Rumah Aman, Itulah nama yang mereka berikan bagi rumah ini. Rumah yang akan melindungiku dan ketiga saudariku untuk sementara, selama kedua orangtuaku menjalani proses pemeriksaan di kantor polisi akibat dugaan menelantarkan anak-anaknya. Dugaan menelantarkanku dan adik-adikku.
"Adikmu, Ina, ditemukan Bu Darsih dan putranya sedang duduk sendirian di depan rumah kalian maghrib-maghrib kemarin. Masih pakai seragam sekolah, kotor sekali. Rambutnya berantakan, wajahnya coreng-moreng ternoda tanah. Kasihan dia," ujar Bu Rumi, salah satu pengurus Rumah Aman kemarin pagi. "Entah apa yang telah Ina lalui. Tapi ia kuat, tidak menangis."
Tetanggaku menjelaskan tidak bisa menemukan siapa-siapa di rumah. Pintu rumah terkunci, gembok menggantung di pagar. Sia-sia mereka mencoba membunyikan bel. Tidak ada siapa-siapa di rumah kami.
Terang saja, ayah dan ibu seharusnya masih berada di Singapura hingga akhir minggu depan. Ibuku kembali diterapi. Penyakit iblis yang menghisap kesehatan mentalnya perlahan-lahan kembali bagaikan sel-sel kanker. Kejiwaan ibu memang sering terganggu setelah melahirkan Ina, si adik bungsuku, 8 tahun yang lalu. Seharusnya, kami dititipkan di rumah tante Ami. Tetapi ia terlalu sibuk untuk mengawasi kami.

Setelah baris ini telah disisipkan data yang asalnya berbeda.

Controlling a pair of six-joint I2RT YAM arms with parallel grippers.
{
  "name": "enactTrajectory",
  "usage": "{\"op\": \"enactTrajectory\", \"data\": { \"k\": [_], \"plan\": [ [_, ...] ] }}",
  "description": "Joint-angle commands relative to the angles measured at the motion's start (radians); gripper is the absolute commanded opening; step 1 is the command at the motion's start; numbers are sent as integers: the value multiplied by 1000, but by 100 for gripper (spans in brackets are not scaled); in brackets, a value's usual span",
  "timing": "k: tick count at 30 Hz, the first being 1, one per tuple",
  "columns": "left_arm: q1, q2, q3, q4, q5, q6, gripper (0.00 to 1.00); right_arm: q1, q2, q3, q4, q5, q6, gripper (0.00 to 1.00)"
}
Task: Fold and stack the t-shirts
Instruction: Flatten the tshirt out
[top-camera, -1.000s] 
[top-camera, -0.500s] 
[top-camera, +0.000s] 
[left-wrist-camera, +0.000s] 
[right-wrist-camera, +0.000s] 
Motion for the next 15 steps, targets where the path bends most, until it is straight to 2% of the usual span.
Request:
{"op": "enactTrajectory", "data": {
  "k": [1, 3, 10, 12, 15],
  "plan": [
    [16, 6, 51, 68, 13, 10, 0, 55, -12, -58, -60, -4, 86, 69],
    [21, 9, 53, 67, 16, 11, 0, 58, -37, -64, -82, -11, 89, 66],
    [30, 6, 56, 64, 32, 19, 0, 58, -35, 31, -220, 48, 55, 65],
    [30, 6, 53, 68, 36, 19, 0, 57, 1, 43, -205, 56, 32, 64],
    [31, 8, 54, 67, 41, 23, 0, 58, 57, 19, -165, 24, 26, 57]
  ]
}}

Ketika aku dan si kembar berada di sekolah hingga sore hari, Ina pun bebas pergi ke manapun teman khayalannya mengajaknya bercengkrama.
"Rei, ayo makan! Ajak Gia, dan Avi juga," suara Bu Rumi terdengar dari lantai bawah. Ina sudah di lantai bawah. Aku pun beranjak keluar kamar, menuju pintu kamar si kembar.
"Muak gue sama keluarga kita. Selama ini gue udah maklumin si klepto, ibu yang depresi, ditambah lagi Ina yang makin gila. Tapi sekarang, kita di penampungan. Orang tua kita di kantor polisi atas tuduhan nelantarin anak. Malu banget gue kalo sampe temen-temen gue yang tau!" bisik-bisik penuh amarah itu terdengar dari dalam kamar. Suara Gia.
"Mungkin benar, semua ini kutukan Tuhan buat ayah," isak lirih Avi
Oh ya, sudahkah kusebutkan bahwa ayahku mantan pecandu narkoba?
"Kutukan buat kita, Vi. Buat kita!" Gia kian meledak.
Aku memutuskan untuk mengabaikan mereka dan langsung melangkah lurus-lurus ke arah tangga dan menuju ruang makan. Kupandangi jam porselen di atas meja ruang tengah. Pukul 2 siang. Sudah terlampau siang untuk makan. Tetapi ketepatan waktu bukan prinsip utama Rumah Aman.
Omong-omong, jam porselen itu bagus. Aku menginginkannya.